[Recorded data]
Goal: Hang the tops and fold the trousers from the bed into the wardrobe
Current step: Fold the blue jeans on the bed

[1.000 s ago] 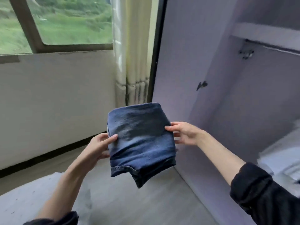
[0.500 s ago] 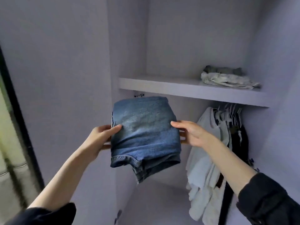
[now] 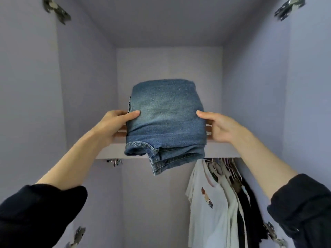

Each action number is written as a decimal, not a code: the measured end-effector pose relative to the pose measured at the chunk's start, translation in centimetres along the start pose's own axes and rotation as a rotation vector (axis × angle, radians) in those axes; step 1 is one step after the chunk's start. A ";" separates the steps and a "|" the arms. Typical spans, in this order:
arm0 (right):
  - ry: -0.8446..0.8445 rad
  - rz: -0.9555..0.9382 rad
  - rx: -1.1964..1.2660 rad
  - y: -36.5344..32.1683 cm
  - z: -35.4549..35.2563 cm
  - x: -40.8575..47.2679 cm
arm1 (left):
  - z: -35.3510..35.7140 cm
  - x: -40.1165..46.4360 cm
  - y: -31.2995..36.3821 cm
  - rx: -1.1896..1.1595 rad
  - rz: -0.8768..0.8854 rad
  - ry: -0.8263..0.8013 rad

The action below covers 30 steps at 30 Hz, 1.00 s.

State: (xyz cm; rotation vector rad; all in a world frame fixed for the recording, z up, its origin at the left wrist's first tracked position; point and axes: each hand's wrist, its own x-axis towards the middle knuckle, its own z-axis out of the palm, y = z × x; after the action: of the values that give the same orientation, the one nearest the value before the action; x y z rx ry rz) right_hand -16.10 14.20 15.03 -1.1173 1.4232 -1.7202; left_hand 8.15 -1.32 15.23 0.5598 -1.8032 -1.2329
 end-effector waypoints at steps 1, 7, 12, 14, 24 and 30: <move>0.006 -0.010 -0.004 -0.3 -0.4 1.4 | 0.2 1.7 -0.1 -0.001 0.011 -0.003; 0.044 -0.054 -0.025 -1.2 -3.1 12.2 | 1.6 13.2 -1.7 0.009 0.044 -0.015; 0.054 0.035 -0.047 -1.0 -5.5 22.5 | 3.1 23.5 -4.2 0.010 -0.080 -0.018; 0.070 0.080 -0.076 -0.3 -6.3 26.1 | 3.7 26.5 -6.0 0.035 -0.158 -0.056; 0.143 0.090 -0.834 2.5 -9.6 36.1 | 6.7 33.8 -10.6 0.560 -0.270 -0.545; 0.071 0.208 -1.331 3.9 -14.7 37.3 | 9.8 34.9 -10.5 0.912 -0.006 -0.703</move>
State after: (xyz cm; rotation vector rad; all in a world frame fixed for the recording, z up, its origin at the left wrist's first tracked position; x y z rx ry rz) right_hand -45.88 -12.78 18.37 -1.3965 2.6992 -0.4947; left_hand -19.68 -26.62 18.17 0.6536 -2.9782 -0.5527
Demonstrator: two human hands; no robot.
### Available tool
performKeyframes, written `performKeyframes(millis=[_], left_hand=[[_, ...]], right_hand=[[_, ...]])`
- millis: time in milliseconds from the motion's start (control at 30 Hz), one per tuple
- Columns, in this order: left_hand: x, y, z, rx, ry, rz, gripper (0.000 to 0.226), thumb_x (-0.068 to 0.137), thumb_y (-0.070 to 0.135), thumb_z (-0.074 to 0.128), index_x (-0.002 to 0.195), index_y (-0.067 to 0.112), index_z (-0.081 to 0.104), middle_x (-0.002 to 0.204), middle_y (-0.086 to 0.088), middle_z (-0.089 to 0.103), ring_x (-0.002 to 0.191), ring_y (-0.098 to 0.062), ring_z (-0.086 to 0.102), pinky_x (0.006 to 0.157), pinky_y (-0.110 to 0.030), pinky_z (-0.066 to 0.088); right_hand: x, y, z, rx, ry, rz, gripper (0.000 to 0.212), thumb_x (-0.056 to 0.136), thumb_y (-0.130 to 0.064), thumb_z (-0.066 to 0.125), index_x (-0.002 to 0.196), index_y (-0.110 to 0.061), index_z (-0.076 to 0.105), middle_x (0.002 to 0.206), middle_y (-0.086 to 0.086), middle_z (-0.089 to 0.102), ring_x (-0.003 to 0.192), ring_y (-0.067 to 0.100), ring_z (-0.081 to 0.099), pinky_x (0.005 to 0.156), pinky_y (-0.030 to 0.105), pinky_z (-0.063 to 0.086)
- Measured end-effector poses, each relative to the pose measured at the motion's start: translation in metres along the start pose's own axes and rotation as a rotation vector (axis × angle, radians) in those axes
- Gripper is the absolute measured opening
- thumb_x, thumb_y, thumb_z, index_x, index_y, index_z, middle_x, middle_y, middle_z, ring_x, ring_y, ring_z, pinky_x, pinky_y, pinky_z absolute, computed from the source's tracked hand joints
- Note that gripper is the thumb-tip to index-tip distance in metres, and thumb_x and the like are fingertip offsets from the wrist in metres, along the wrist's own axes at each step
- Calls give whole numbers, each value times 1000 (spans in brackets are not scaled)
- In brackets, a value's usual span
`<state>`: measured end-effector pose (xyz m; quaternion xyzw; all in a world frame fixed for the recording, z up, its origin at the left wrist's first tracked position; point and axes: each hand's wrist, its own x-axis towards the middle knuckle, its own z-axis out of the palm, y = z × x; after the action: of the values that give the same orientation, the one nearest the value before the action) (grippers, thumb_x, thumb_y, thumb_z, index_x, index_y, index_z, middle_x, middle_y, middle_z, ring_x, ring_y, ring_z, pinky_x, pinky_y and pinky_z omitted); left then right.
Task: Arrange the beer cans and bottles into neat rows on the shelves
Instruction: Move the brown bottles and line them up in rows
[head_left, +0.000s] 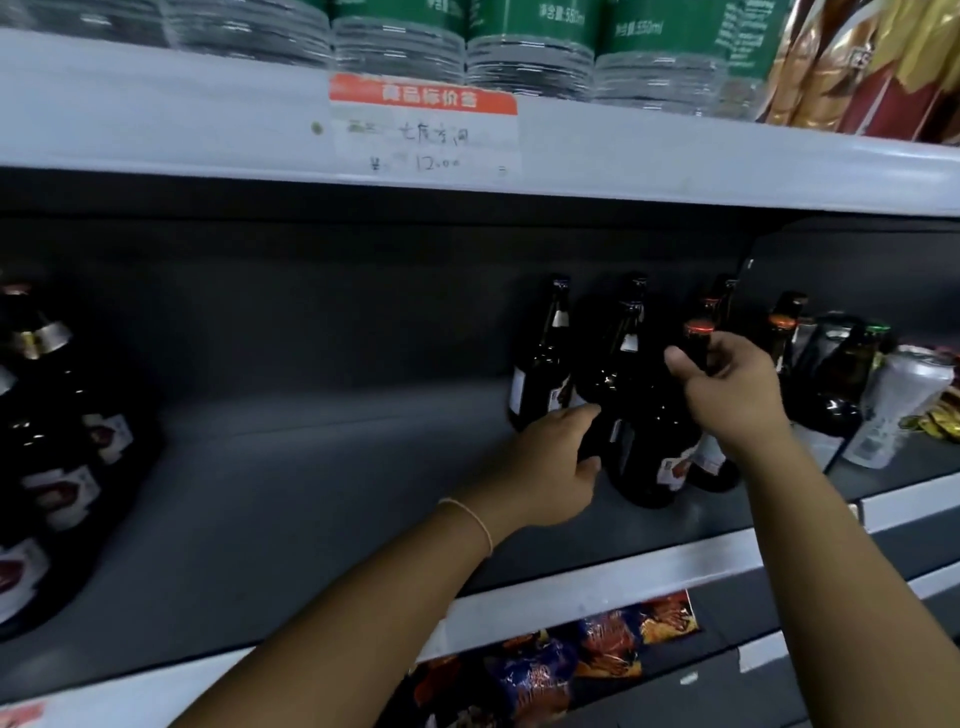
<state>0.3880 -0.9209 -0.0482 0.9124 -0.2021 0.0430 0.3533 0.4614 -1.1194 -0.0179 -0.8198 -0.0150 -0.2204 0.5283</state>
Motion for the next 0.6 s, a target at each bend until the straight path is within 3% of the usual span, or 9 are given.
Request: performKeyframes(millis=[100,267,367,467,600], left_hand=[[-6,-7,7,-58,16,-16,50,92,25,56,140,18,44,137,-6,51,123,-21,52,103,-38,45],[-33,-15,-3,-173,49,-47,61,82,41,69,136,33,41,134,9,57,118,-11,56,99,-38,49],[-61,-23,-28,-202,125,-89,54,74,45,76,118,45,45,122,20,60,110,-3,59,93,-28,50],[-99,-34,-59,-165,159,-124,42,73,44,79,95,51,45,111,22,60,100,1,58,86,-26,51],[-154,-56,-91,-208,207,-186,51,65,48,84,98,53,46,110,24,62,100,7,58,86,-21,51]], right_hand=[[-19,-10,11,-45,23,-127,20,86,-31,73,78,-27,56,56,-2,45,44,4,41,54,27,40],[-63,-55,42,45,46,-239,31,80,-26,80,70,-27,50,60,-12,48,47,-4,47,52,14,42],[-87,-81,69,153,31,-233,39,74,-30,84,68,-23,47,60,-8,47,51,3,46,54,25,48],[-113,-105,100,197,-15,-222,40,65,-42,84,63,-27,47,58,-8,49,55,14,51,57,34,51],[-153,-141,145,223,-73,-238,36,69,-35,85,67,-22,51,58,-2,58,57,24,63,57,38,54]])
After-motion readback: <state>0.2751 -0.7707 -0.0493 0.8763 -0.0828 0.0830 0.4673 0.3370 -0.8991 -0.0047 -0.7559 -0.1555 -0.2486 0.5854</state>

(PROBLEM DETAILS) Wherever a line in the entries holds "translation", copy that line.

(FINISHED TASK)
Each action number is written as a decimal, not a code: the measured end-effector pose relative to the pose measured at the chunk's start, translation in centimetres along the start pose's own axes and rotation as a rotation vector (axis × angle, radians) in those axes; step 1 is one step after the chunk's start. A ";" separates the steps and a "|" the arms. Typical spans, in this order:
- Measured end-effector poses, each relative to the pose measured at the motion's start: translation in metres along the start pose's own axes and rotation as a rotation vector (axis × angle, radians) in those axes

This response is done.